October 14, 2024
REST API with Go
I recently built a REST API using Go , mostly because I wanted to scrape my favourite films from my Letterboxd account and save them into a MongoDB collection. In the process, I implemented JWT authentication, deployed the API to fly.io , and even spun up a cheeky little serverless function to retrieve this data for my blog. You can spot the results on my About page, where a card stack shows my current movie favourites. It was a fun project and, to be honest, a good excuse to mess around with Go.
Why go for Go?
Go, or Golang, has been gaining traction in the developer community for being fast, efficient, and having syntax familiar to those coming from Java. I chose this project for a few reasons:
- Letterboxd doesn't have a public API and their waiting list is very long.

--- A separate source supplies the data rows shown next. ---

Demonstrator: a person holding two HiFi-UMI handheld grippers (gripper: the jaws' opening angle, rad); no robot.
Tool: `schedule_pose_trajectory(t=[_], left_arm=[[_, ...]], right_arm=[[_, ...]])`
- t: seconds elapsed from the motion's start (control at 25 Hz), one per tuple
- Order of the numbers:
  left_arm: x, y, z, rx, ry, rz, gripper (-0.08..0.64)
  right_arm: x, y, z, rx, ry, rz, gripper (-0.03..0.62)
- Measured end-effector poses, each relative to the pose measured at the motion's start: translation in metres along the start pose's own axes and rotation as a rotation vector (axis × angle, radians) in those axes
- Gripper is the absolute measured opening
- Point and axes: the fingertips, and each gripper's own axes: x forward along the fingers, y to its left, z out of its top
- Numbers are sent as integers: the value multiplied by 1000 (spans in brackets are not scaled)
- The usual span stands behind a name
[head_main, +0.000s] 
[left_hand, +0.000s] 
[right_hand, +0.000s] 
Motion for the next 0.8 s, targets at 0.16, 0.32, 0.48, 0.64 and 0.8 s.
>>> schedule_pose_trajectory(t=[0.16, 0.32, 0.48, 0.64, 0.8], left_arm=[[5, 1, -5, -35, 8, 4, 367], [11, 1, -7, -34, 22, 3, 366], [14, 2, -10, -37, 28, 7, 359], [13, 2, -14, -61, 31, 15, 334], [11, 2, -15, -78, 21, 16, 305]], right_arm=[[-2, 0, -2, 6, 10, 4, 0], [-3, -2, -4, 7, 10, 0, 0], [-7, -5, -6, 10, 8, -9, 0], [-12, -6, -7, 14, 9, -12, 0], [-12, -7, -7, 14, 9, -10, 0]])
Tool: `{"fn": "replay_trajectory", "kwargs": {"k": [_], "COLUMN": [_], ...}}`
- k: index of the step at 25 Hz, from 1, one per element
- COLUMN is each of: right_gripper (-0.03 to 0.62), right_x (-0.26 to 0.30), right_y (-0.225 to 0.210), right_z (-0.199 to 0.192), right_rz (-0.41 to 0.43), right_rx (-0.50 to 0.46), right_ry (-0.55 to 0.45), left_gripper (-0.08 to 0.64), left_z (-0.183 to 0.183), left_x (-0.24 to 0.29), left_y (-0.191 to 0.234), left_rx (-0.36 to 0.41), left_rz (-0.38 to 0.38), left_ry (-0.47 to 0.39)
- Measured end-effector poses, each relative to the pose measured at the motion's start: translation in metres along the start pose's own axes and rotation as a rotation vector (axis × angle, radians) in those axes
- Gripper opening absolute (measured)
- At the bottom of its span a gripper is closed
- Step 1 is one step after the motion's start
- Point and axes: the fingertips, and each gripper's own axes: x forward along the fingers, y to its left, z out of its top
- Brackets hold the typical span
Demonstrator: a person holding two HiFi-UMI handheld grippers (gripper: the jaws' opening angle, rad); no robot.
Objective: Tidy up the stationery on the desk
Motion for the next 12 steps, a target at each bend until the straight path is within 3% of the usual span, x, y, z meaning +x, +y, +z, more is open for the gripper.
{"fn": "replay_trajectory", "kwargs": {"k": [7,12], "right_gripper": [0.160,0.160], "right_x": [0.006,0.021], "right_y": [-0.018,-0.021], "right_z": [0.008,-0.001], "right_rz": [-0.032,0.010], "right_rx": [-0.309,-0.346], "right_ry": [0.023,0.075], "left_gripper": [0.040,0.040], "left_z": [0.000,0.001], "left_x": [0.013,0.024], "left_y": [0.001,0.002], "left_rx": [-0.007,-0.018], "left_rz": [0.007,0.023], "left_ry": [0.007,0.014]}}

- The way the DOM elements are laid out is too good not to scrape.
- I wasn't keen on using Java, and Go has a similar developer vibe to Node.js.
- I just wanted an excuse to make a REST API.
Setting up Go
Go was surprisingly intuitive to pick up, and the wealth of help available online allowed me to have mini victories one after the other. I primarily used a "4-tier Architecture" with a controller, service, model, and repository component to layout my code. The controller handled the HTTP requests with an auth middleware, I did all my business logic in the service layer like scraping and transforming image urls, the repository layer was responsible for data persistence and retrieval, and the model defined my data structure.
The trickiest bit:
Letterboxd is a dynamic site, so traditional scraping wasn't an option. I ended up using chromedp
to load the page and scrape the content I wanted from the, close to 50, HTML tags. The content I was interested in was a list with the id #favorites with each list item having a movie url and image url as well as important tags like data-film-name="Amélie
, data-film-release-year="2001"
.
I needed to wait for the page's content to load fully, so I had to implement some error handling and a mechanism to pause the scraping for a couple of seconds if the content wasn't available right away. I targeted the #favourites list element, which contains all the movies I wanted, then extracted details like the movie title, year, and URLs. Here's how I tackled it:
err := chromedp.Run(ctx,
chromedp.Navigate(url),
chromedp.WaitVisible(`#favourites`),
chromedp.Sleep(2*time.Second),
chromedp.OuterHTML("html", &htmlContent),
)
if err != nil {
return nil, fmt.Errorf("failed to load page: %v", err)
}
Go's net/http package is brilliant for creating web servers, but I opted for the Gin framework since the brain load reading the endpoints was way less. My endpoints are straightforward and were easy to test locally using Postman. I added a health check, scraping and returning data, scraping and saving to the database, and retrieving from the database. The setup is really extendable if I decide to work on extra features.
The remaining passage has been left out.